Nov 13, 2005 Wage & Hour Issues

Supreme Court Rules on Compensable Time under FLSA

Under the Fair Labor Standards Act, 29 U.S.C. §§ 201, et seq. (the “FLSA”), employers must compensate employees for activities performed during the workday.  On November 8, 2005, the U.S. Supreme Court issued decisions in two companion cases involving disputes over whether certain activities were compensable.  Specifically, these cases presented the question whether employees who are required to wear special protective clothing to perform their jobs must be compensated for the time they spend (1) walking between changing and production areas; and (2) waiting to put on their protective gear at the start of the workday.  The Court concluded that the former activity is compensable under the FLSA while the latter is not.  IBP, Inc. v. Alvarez, No. 03-1238, slip op. (U.S. Nov. 8, 2005); Tum v. Barber Foods, Inc., No. 04-66, slip op. (U.S. Nov. 8, 2005)

Background:

The Portal-to-Portal Act of 1947, §§ 251-262 (the “Portal Act”) amended the FLSA and eliminated employers’ obligations to compensate employees for two categories of activities performed outside the actual workday:  “(1) walking, riding, or traveling to and from the actual place of performance of the principal activity, and (2) activities which are preliminary or postliminary to said principal activity or activities.”  Thus, the “workday” as used in the Portal Act is “the period of time between the commencement and completion on the same workday of an employee’s principal activity or activities.”  In 1956, the Court interpreted the Portal Act and held that the specific acts of putting on (“donning”) and taking off (“doffing”) special protective clothing were “integral and indispensable” to certain employees’ “principal activities” and hence compensable under the FLSA. Steiner v. Mitchell, 350 U.S. 247, 252-53 (1956).

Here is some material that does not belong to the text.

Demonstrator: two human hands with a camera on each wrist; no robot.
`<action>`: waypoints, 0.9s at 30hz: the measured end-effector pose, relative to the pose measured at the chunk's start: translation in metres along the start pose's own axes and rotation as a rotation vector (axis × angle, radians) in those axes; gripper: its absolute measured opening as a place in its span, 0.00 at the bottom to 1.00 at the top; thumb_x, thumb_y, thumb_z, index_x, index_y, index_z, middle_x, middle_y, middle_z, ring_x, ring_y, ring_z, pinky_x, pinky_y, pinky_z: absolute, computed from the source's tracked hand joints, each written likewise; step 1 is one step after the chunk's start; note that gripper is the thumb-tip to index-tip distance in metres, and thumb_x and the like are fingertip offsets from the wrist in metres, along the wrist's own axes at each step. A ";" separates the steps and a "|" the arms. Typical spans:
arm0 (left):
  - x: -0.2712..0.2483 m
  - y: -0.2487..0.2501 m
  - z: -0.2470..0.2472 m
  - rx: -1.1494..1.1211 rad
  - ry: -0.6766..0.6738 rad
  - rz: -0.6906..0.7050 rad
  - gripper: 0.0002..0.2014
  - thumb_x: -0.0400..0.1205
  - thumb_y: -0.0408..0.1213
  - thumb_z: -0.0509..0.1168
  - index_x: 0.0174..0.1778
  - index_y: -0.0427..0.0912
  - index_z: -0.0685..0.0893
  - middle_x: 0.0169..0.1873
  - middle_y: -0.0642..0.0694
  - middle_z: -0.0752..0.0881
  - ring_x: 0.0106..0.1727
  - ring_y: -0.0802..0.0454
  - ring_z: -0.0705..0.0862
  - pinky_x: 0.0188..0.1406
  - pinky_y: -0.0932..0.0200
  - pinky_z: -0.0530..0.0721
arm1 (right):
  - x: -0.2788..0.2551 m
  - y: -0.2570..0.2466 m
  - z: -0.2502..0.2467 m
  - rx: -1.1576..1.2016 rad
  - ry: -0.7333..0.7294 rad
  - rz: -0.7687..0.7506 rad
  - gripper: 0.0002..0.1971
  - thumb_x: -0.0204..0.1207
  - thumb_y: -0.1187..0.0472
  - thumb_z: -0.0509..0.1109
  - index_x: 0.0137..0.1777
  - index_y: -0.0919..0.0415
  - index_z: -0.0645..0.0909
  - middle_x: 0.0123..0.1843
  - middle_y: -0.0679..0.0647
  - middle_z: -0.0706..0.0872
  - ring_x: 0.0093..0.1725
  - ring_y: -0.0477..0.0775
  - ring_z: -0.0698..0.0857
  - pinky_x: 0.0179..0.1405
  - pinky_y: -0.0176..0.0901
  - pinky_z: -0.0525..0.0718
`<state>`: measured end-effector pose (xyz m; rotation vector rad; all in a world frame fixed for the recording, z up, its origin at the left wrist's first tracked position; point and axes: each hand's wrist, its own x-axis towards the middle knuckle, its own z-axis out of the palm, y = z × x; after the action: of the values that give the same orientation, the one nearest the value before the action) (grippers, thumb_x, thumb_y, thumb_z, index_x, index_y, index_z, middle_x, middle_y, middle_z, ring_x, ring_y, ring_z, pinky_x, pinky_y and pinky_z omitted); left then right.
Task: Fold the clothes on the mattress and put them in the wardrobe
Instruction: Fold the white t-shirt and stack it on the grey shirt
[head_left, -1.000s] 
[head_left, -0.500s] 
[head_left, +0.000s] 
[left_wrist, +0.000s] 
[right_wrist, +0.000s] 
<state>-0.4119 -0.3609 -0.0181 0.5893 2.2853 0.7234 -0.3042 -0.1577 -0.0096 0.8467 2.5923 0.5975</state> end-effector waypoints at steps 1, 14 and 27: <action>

In Alvarez v. IBP, Inc., the employees of a meat-packing plant filed a class action lawsuit seeking compensation for time spent donning and doffing their required protective gear and, in addition, for walking from their locker rooms to the production floor and back.  In Tum v. Barber Foods, Inc., the employees of a poultry processing plant sought compensation for the time they spent donning and doffing required protective gear as well as attendant walking and waiting times.  The waiting time claims were for the time spent waiting to don and to doff the protective gear at the beginning and end of their shifts. 

The Court’s Decisions:

The Court began its analysis by examining the regulatory framework of, and the Court’s prior rulings concerning, the Portal Act, and noted that donning and doffing specialized protective clothing may mark the outer limits of the employees’ continuous workday.  Activities that fall within those parameters are, thus, compensable under the FLSA if they are “integral and indispensable” components of the employees’ “principal activity or activities.”   On the other hand, activities that do not fall within those parameters are subject to the exceptions of the Portal Act.  Thus, “any walking time that occurs after” the employee dons his protective clothing and before the employee doffs that protective clothing is compensable under the FLSA.  However, walking time that occurs before an employee dons or after an employee doffs his protective gear would be not be compensable. 

For similar reasons, employee waiting time to doff protective gear would be compensable under FLSA, but waiting time prior to donning that same gear is not.  The Court, however, did recognize an exception to this rule:  “if an employer requires its workers to report to the changing area at a specific time only to find that no protective gear was available until after some time had elapsed,” then such waiting time might be compensable under the FLSA.

Concluding Thoughts

The IBP and Tum cases obviously arose in specialized factual settings (meat and poultry processing) that, at first glance, may appear to hold little relevance to employers in most industries.  However, the requirements of the FLSA apply to virtually all employers, and these decisions, therefore, serve as a reminder that all employers should periodically review their policies and procedures for compensating employees with respect to time spent in activities tangential to their regular productive work, and should ensure that those policies comply with the FLSA requirements.